4. Con practicar yoga un día a la semana es suficiente.

Siempre es mejor hacer un día a la semana en el centro de yoga que nada, pero si quieres ver resultados, cómo la mayoría de cosas en esta vida, requiere práctica, práctica y práctica. Puedes empezar con hacer un día a la semana y poco a poco ir aumentado a dos días a la semana, tres días a la semana,  luego empezar practicarlo en días alternos, y con suerte practicarlo cinco o seis días a la semana.

Pensarás que no tiendes tanto tiempo para dedicarlo a esto, pero es cuestión de organización. Quizá no puedes hacer una hora y media cada día pero sí puedes hacer media hora al levantarte por la mañana y de esta forma empiezas el día cuidándote y luego estás listo para empezar el día con energía y concentración. O puedes hacer 20 minutos por la tarde al llegar a casa y de esta forma relajarte después de un día ajetreado. Considéralo una forma de dedicar tiempo a cuidarte.

giph perro haciendo yoga

 

5. El yoga solo consiste en hacer posturas complicadas.

Las asanas, o posturas, son solo una parte del yoga. Con ellas se busca conectar la respiración, con el movimiento del cuerpo y concentrar la mente en el aquí y el ahora.  Tener un cuerpo sano y en forma va a facilitar que estemos cómodos a la hora de meditar y podamos aquietar más fácilmente la mente. En el libro «Los yogasutras de Patanjali» podemos leer en el aforismo 2.29 lo siguiente: «Las restricciones, las prescripciones, las posturas, el control de la respiración, la retirada de los sentidos, la concentración, la meditación y la contemplación constituyen los ocho elementos del yoga.»
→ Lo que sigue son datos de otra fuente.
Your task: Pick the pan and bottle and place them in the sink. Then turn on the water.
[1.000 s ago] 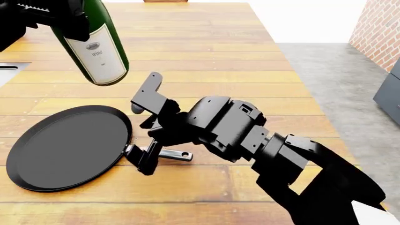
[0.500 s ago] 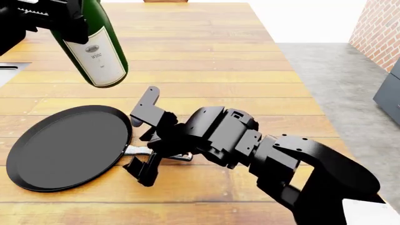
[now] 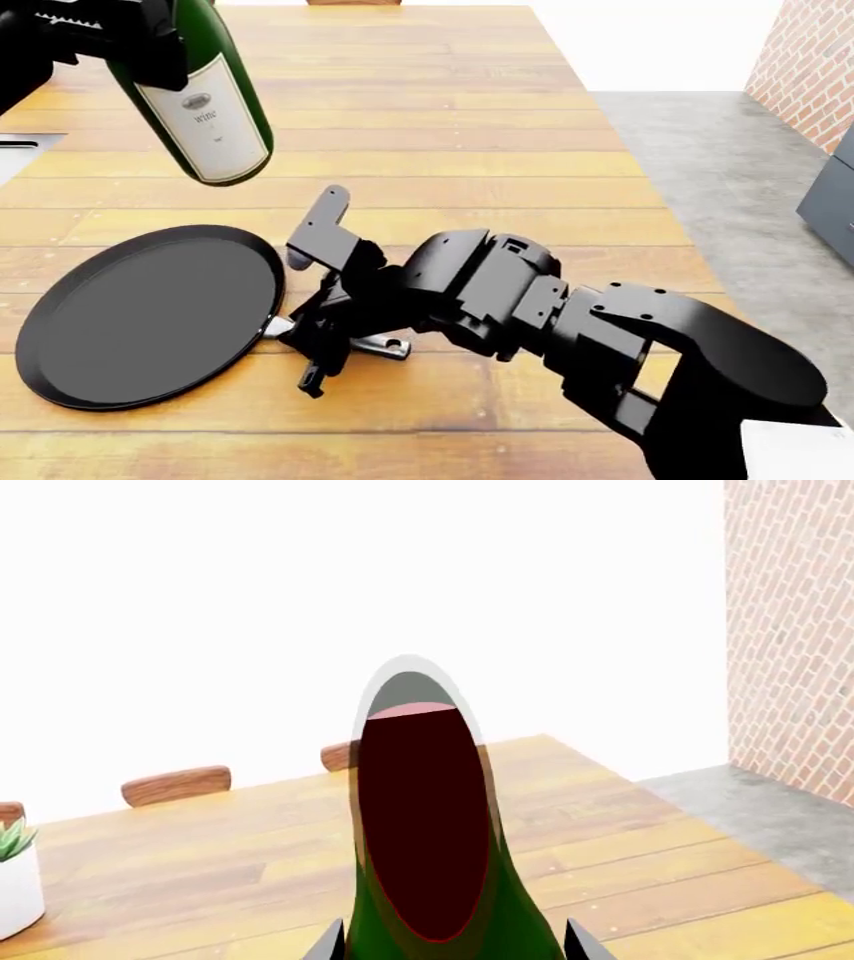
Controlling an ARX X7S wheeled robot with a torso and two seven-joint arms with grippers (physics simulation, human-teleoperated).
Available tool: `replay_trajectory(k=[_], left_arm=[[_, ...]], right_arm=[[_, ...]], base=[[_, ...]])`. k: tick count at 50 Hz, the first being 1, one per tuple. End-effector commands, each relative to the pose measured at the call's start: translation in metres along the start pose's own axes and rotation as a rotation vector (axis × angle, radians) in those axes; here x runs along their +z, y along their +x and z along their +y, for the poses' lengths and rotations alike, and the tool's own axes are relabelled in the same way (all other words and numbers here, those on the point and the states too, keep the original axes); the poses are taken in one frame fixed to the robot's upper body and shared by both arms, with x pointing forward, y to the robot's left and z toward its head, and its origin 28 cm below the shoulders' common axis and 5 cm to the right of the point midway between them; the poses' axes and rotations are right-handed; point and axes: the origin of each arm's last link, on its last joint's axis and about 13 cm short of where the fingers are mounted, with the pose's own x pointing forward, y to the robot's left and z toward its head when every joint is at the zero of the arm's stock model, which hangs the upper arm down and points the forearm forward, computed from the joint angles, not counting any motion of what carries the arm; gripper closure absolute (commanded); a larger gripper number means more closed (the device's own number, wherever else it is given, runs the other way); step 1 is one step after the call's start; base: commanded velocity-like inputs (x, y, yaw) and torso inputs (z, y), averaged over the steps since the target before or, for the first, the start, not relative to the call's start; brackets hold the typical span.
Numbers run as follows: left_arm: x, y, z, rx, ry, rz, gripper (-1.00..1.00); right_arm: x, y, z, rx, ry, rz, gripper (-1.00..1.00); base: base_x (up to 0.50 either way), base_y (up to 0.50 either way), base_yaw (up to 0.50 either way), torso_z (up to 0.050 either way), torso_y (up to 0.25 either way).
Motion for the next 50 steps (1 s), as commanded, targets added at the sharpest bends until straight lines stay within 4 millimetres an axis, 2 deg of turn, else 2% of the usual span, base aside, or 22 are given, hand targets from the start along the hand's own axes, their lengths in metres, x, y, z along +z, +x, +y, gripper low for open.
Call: replay_trajectory(k=[1,7,14,31,50], left_arm=[[0.010,-0.001,0.001,0.022,-0.004,-0.048,1.00],[0.010,-0.002,0.001,0.025,-0.004,-0.049,1.00],[0.018,-0.010,0.007,0.057,-0.006,-0.072,1.00],[0.027,-0.020,0.013,0.088,0.001,-0.091,1.00],[0.017,-0.038,0.015,0.105,0.007,-0.078,1.00]], right_arm=[[0.004,-0.005,0.003,0.020,0.044,-0.069,1.00],[0.010,-0.015,0.000,-0.042,0.053,-0.115,1.00],[0.018,-0.037,-0.003,-0.141,0.070,-0.195,1.00],[0.026,-0.061,-0.002,-0.220,0.087,-0.296,1.00],[0.030,-0.101,0.000,-0.387,0.168,-0.387,1.00]], base=[[0.00,0.00,0.00,0.000,0.000],[0.00,0.00,0.00,0.002,0.002],[0.00,0.00,0.00,0.000,0.001],[0.00,0.00,0.00,0.001,0.002],[0.00,0.00,0.00,0.001,0.003]])
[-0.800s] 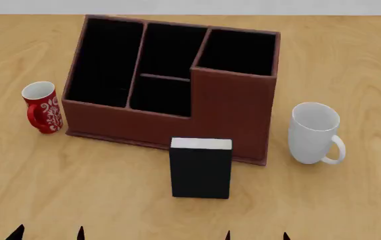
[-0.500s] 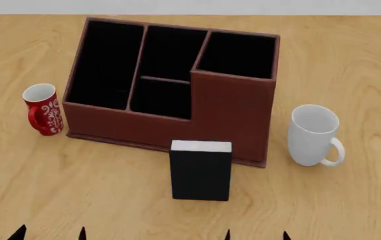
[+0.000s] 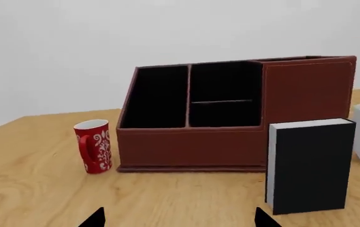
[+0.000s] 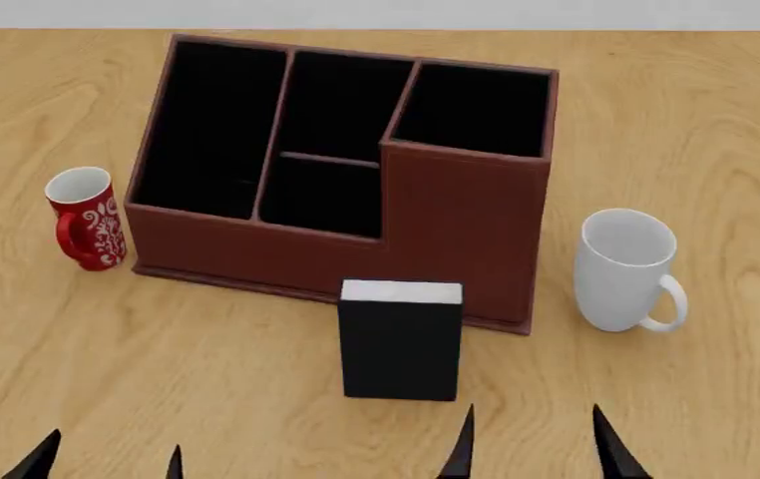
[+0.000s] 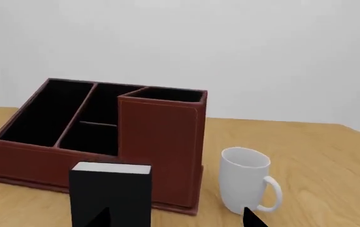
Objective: Pick up the book and place it in the right compartment of the caddy.
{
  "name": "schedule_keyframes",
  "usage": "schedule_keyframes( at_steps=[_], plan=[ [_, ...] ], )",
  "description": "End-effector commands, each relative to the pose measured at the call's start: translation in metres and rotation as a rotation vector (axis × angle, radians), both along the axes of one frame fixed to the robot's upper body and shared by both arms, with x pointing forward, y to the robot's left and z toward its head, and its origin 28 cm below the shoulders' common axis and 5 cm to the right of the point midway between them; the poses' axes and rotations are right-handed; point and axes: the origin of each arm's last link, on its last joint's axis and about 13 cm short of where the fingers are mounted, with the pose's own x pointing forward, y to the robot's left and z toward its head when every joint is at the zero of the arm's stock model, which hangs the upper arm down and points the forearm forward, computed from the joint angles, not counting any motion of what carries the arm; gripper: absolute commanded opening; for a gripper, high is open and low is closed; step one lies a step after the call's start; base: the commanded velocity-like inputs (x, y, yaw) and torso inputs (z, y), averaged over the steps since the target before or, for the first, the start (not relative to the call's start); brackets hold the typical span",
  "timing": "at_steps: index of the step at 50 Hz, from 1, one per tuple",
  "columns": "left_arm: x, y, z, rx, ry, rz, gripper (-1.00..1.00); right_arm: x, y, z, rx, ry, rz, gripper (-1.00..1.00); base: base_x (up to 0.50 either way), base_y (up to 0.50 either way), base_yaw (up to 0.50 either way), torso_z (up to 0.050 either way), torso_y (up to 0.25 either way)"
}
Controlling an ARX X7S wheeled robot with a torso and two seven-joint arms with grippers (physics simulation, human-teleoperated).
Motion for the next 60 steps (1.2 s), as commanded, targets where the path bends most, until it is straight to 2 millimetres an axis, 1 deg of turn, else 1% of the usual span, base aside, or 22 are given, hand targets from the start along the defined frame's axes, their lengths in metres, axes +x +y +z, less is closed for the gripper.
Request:
schedule_keyframes(
  at_steps=[1,7,14,24,34,43,50,60],
  plan=[
    [0.002,0.001,0.0,0.031,-0.123,-0.058,1.0,-0.007,-0.004,0.045,-0.018,-0.109,0.009,1.0,0.0,0.0,0.0,0.0,0.0],
    [0.004,0.001,0.0,0.055,-0.195,-0.082,1.0,-0.013,-0.004,0.065,-0.015,-0.151,0.027,1.0,0.0,0.0,0.0,0.0,0.0],
    [0.005,0.001,0.0,0.099,-0.29,-0.1,1.0,-0.02,-0.004,0.095,-0.022,-0.225,0.044,1.0,0.0,0.0,0.0,0.0,0.0],
    [0.007,0.002,0.001,0.166,-0.397,-0.116,1.0,-0.03,-0.006,0.119,-0.032,-0.279,0.053,1.0,0.0,0.0,0.0,0.0,0.0],
    [0.009,0.003,0.002,0.246,-0.514,-0.1,1.0,-0.036,-0.007,0.134,-0.032,-0.323,0.061,1.0,0.0,0.0,0.0,0.0,0.0],
    [0.01,0.003,0.003,0.296,-0.607,-0.083,1.0,-0.038,-0.008,0.141,-0.056,-0.343,0.05,1.0,0.0,0.0,0.0,0.0,0.0],
    [0.01,0.003,0.003,0.304,-0.616,-0.085,1.0,-0.039,-0.007,0.143,-0.051,-0.348,0.048,1.0,0.0,0.0,0.0,0.0,0.0],
    [0.01,0.003,0.003,0.307,-0.63,-0.087,1.0,-0.041,-0.008,0.144,-0.05,-0.352,0.046,1.0,0.26,0.0,0.0,0.0,0.0]
  ],
)
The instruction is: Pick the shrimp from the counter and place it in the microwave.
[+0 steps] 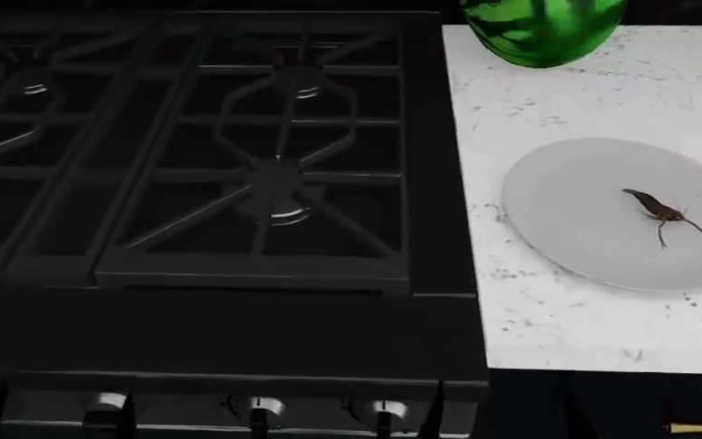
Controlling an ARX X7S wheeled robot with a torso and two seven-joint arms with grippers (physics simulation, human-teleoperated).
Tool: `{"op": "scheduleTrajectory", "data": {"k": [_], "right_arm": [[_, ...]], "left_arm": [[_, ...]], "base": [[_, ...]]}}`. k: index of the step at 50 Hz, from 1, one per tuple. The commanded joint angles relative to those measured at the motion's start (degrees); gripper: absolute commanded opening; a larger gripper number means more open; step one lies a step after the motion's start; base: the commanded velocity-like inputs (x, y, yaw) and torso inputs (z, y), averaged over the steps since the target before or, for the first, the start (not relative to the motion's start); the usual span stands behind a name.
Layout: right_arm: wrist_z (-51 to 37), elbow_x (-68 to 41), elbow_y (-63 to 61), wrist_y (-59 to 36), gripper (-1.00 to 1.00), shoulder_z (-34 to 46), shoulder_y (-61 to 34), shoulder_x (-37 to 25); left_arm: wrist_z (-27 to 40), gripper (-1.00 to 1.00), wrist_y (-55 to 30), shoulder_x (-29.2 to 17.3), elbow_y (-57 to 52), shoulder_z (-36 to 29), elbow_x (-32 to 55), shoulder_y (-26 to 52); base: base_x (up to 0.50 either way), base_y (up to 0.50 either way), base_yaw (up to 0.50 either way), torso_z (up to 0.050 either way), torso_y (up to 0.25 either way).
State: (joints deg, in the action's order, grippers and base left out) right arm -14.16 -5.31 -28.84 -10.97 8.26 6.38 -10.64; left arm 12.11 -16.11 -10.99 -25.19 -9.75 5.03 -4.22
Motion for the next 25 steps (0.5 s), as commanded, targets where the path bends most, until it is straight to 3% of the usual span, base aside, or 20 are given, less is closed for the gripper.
{"op": "scheduleTrajectory", "data": {"k": [1,25], "right_arm": [[0.45,0.83,-0.17,-0.29,1.00,-0.83,-0.12,0.67],[-0.39,0.17,-0.32,-0.60,1.00,-0.18,-0.69,-0.27]], "left_arm": [[-1.77,1.00,1.14,0.79,0.20,1.59,1.32,-0.08],[-0.25,1.00,1.35,-0.34,0.51,0.34,2.40,0.76]], "base": [[0.38,-0.09,0.00,0.000,0.000],[0.38,-0.12,0.00,0.000,0.000]]}}
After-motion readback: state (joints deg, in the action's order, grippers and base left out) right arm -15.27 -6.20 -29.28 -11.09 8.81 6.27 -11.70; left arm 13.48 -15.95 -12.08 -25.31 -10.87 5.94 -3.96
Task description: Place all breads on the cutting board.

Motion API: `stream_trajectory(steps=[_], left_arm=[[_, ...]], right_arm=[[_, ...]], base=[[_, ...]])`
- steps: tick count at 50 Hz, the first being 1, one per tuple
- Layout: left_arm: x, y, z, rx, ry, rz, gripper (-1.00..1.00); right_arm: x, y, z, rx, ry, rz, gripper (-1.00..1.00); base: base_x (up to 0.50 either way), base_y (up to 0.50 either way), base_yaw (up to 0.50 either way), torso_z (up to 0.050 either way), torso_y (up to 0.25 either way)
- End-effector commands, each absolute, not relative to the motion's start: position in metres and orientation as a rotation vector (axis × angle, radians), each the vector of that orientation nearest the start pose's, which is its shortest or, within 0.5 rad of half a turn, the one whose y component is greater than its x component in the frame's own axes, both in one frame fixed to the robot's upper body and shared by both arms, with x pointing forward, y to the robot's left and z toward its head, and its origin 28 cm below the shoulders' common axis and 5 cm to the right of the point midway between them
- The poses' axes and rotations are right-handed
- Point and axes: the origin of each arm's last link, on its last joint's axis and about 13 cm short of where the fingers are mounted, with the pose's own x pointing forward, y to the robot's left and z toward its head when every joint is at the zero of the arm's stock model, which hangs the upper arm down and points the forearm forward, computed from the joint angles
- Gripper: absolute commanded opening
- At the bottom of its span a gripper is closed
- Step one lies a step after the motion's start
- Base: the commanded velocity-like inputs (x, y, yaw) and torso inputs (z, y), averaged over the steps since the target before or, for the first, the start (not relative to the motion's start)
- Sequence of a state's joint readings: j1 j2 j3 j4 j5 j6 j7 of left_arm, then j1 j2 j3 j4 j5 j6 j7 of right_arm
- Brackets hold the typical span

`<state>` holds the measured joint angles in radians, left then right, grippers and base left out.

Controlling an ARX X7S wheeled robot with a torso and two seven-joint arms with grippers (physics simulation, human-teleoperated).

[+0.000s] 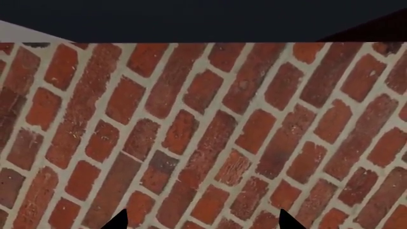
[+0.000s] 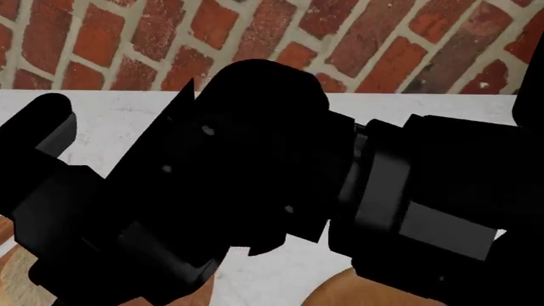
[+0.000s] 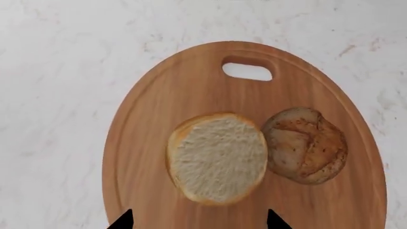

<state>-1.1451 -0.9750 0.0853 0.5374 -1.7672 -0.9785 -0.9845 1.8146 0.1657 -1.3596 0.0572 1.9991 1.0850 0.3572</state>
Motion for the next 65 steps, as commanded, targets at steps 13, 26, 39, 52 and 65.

Es decir que también estamos haciendo yoga cuando meditamos, cuando concentramos nuestra mente, o cuando hacemos práctica de control de respiración, por ejemplo. Hablaré en detalle de los ocho elementos del yoga en otro post.

gif meditación

En fin, no todo es lo que parece a simple vista, y a veces nos llevamos una percepción equivocada de las cosas. Nos vemos en la próximo post. Saludos y feliz semana!